What I'm saying is that the monitor is misinterpreting the information it has collected. Its registering a T-wave as being an additional QRS complex. Usually I would gloss over machines making mistakes, but this is relevant to the case. As vene correctly deduced (I though it would take a little longer :wacko: ), peaked T-waves would cause this and yes it was due to hyper-K.

So,

*O/A at the ED *

NIBP: 98/50
Manual Pulse: 120
ECG: SR, T-waves peaked in V2, V3 & II 
SpO2: varying between 65 and 90 with an utterly dodgy pleth waveform, on 8LPM by simple face mask.
GCS:15

Nurse notes that his blood is clotting extremely quickly when she draws for labs. The middle three toes on each foot are now extremely pale, while the other two are relatively well perfused. The pt has stopped sweating. His face and chest are far more pale than when he presented.  

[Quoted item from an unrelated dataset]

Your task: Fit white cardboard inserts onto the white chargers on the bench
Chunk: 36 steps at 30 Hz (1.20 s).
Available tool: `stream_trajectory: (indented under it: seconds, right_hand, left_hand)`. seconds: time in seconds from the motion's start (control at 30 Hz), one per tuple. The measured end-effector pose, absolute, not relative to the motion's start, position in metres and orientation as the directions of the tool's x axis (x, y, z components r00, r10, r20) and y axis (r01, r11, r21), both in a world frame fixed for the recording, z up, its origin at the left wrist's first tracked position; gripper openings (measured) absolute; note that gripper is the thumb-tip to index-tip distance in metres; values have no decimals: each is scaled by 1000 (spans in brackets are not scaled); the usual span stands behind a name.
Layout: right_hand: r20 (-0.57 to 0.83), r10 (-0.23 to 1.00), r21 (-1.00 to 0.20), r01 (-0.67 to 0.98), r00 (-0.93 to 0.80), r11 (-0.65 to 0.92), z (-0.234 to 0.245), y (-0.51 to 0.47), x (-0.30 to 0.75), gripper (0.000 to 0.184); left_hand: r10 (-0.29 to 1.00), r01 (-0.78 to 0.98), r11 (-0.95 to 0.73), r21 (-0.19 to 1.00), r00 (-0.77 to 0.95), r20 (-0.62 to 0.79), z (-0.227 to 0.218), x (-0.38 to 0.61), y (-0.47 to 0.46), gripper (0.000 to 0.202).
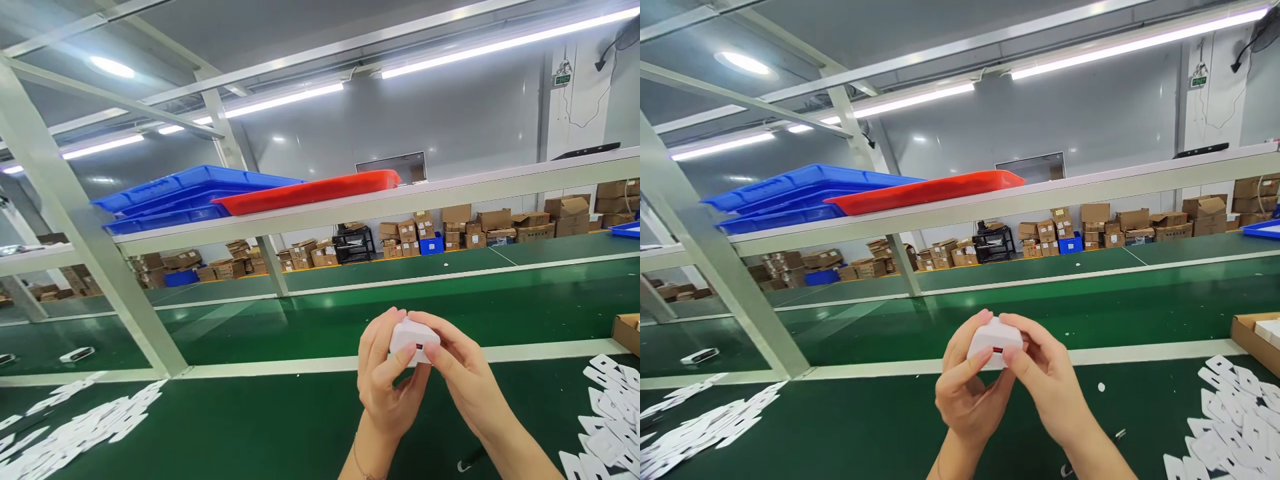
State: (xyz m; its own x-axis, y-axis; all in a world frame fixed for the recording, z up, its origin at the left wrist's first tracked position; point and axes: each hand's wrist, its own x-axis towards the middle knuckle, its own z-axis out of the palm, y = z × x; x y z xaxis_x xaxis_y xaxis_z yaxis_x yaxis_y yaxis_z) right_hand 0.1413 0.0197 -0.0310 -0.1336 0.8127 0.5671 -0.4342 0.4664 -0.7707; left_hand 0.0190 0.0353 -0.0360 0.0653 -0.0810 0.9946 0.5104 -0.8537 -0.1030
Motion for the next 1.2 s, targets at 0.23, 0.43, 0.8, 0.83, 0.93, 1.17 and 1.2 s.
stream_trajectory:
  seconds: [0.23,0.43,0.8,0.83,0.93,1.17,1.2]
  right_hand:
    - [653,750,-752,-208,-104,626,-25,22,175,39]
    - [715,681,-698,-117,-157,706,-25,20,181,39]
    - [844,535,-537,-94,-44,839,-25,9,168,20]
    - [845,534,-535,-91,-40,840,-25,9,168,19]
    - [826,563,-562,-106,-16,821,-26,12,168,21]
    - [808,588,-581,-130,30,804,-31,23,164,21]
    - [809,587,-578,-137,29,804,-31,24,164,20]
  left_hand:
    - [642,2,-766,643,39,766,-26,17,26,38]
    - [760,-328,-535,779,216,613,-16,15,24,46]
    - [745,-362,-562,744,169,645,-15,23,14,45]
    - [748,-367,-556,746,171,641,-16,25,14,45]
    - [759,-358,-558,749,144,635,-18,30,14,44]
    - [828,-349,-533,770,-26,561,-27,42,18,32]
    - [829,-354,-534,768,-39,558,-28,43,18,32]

When you follow up after an hour, bloods are back and an arterial line has been inserted. He has had a total:  

-4L  normal saline 
-1L of gelofusine
-1mg of metaraminol 

Art line BP is averaging around 80/40 and seems dependant on the manual rapid infusion of gelofusine by a trusty ICU registrar who is accompanying the array of various important looking doctors now bustling about.

*Blood work:*

Na+: 132mmol/L, K+:  6.7mmol/L, Ca+: 2.31 mmol/L, Albumin: 43 g/L, Lipase: 13.5, Ck: 47ng/dl, Troponin T: 0.01ng/dl?, Creatinine: 158 micromol/L Urea: 10.2 mmol/L, Haemoglobin: 16.5mg/dl, Glucose: 9 mmol/L, C-reactive protein: 4.9mg/L. 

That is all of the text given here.